■ RECORDS FOR PROCESSING:
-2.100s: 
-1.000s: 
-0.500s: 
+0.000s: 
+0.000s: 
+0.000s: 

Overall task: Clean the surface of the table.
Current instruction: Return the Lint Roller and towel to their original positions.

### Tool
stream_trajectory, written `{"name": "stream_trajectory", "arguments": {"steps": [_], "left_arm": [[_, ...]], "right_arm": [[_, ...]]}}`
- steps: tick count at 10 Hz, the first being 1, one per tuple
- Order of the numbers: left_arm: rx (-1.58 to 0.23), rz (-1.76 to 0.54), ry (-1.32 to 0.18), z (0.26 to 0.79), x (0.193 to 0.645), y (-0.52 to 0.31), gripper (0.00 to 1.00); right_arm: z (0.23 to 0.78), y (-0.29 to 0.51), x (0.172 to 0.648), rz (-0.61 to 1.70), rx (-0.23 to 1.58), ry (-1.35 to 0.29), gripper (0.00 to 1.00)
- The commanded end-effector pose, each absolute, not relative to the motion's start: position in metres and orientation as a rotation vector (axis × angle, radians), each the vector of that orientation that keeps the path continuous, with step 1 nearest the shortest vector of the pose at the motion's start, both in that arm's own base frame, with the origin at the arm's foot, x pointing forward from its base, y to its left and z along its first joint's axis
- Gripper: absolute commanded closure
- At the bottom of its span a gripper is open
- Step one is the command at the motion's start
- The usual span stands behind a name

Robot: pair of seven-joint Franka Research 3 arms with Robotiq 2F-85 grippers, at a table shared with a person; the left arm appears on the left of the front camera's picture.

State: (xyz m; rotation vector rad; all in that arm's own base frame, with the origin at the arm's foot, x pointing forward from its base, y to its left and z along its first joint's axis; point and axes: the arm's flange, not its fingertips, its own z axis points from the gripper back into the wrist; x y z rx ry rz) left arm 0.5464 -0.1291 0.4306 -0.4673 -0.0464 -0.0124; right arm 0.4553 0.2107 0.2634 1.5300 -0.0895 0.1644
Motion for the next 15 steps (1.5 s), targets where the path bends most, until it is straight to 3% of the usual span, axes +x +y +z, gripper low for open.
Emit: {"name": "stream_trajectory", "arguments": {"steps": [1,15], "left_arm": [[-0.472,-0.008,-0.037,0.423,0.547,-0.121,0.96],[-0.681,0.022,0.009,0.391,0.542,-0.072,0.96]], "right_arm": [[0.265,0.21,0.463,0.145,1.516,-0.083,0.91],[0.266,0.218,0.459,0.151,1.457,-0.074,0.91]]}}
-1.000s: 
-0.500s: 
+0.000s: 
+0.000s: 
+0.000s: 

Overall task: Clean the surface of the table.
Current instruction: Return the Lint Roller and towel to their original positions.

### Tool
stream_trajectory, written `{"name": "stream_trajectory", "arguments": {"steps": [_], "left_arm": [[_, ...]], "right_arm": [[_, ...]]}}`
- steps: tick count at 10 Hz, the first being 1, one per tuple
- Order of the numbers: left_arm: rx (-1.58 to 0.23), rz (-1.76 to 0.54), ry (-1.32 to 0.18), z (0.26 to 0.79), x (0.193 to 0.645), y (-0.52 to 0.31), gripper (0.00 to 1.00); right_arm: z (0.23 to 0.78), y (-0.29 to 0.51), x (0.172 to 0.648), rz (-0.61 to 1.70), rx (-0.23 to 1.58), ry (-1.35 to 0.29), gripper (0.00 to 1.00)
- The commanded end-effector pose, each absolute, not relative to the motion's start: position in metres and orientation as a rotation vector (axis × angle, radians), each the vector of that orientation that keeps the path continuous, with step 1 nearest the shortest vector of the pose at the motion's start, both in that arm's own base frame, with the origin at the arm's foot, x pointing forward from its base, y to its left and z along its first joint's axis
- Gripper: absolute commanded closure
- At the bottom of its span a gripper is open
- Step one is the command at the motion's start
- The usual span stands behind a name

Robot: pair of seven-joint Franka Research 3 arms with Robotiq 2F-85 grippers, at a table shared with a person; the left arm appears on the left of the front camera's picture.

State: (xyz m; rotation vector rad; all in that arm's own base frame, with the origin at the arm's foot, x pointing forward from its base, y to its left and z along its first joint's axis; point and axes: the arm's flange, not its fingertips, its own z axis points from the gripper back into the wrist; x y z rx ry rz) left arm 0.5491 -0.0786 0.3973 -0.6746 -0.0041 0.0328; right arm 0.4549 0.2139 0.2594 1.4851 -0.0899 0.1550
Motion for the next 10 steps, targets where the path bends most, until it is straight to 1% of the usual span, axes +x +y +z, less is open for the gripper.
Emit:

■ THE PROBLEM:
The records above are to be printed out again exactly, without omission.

■ RESPONSE AREA:
-2.100s: 
-1.000s: 
-0.500s: 
+0.000s: 
+0.000s: 
+0.000s: 

Overall task: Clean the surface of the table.
Current instruction: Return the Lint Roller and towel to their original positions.

### Tool
stream_trajectory, written `{"name": "stream_trajectory", "arguments": {"steps": [_], "left_arm": [[_, ...]], "right_arm": [[_, ...]]}}`
- steps: tick count at 10 Hz, the first being 1, one per tuple
- Order of the numbers: left_arm: rx (-1.58 to 0.23), rz (-1.76 to 0.54), ry (-1.32 to 0.18), z (0.26 to 0.79), x (0.193 to 0.645), y (-0.52 to 0.31), gripper (0.00 to 1.00); right_arm: z (0.23 to 0.78), y (-0.29 to 0.51), x (0.172 to 0.648), rz (-0.61 to 1.70), rx (-0.23 to 1.58), ry (-1.35 to 0.29), gripper (0.00 to 1.00)
- The commanded end-effector pose, each absolute, not relative to the motion's start: position in metres and orientation as a rotation vector (axis × angle, radians), each the vector of that orientation that keeps the path continuous, with step 1 nearest the shortest vector of the pose at the motion's start, both in that arm's own base frame, with the origin at the arm's foot, x pointing forward from its base, y to its left and z along its first joint's axis
- Gripper: absolute commanded closure
- At the bottom of its span a gripper is open
- Step one is the command at the motion's start
- The usual span stands behind a name

Robot: pair of seven-joint Franka Research 3 arms with Robotiq 2F-85 grippers, at a table shared with a person; the left arm appears on the left of the front camera's picture.

State: (xyz m; rotation vector rad; all in that arm's own base frame, with the origin at the arm's foot, x pointing forward from its base, y to its left and z along its first joint's axis; point and axes: the arm's flange, not its fingertips, its own z axis points from the gripper back into the wrist; x y z rx ry rz) left arm 0.5464 -0.1291 0.4306 -0.4673 -0.0464 -0.0124; right arm 0.4553 0.2107 0.2634 1.5300 -0.0895 0.1644
Motion for the next 15 steps (1.5 s), targets where the path bends most, until it is straight to 3% of the usual span, axes +x +y +z, gripper low for open.
Emit: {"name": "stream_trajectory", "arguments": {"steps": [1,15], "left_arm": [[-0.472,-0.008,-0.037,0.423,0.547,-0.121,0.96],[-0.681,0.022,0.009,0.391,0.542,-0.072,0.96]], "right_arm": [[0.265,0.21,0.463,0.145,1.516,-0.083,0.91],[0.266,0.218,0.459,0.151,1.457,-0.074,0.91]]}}
-1.000s: 
-0.500s: 
+0.000s: 
+0.000s: 
+0.000s: 

Overall task: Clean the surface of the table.
Current instruction: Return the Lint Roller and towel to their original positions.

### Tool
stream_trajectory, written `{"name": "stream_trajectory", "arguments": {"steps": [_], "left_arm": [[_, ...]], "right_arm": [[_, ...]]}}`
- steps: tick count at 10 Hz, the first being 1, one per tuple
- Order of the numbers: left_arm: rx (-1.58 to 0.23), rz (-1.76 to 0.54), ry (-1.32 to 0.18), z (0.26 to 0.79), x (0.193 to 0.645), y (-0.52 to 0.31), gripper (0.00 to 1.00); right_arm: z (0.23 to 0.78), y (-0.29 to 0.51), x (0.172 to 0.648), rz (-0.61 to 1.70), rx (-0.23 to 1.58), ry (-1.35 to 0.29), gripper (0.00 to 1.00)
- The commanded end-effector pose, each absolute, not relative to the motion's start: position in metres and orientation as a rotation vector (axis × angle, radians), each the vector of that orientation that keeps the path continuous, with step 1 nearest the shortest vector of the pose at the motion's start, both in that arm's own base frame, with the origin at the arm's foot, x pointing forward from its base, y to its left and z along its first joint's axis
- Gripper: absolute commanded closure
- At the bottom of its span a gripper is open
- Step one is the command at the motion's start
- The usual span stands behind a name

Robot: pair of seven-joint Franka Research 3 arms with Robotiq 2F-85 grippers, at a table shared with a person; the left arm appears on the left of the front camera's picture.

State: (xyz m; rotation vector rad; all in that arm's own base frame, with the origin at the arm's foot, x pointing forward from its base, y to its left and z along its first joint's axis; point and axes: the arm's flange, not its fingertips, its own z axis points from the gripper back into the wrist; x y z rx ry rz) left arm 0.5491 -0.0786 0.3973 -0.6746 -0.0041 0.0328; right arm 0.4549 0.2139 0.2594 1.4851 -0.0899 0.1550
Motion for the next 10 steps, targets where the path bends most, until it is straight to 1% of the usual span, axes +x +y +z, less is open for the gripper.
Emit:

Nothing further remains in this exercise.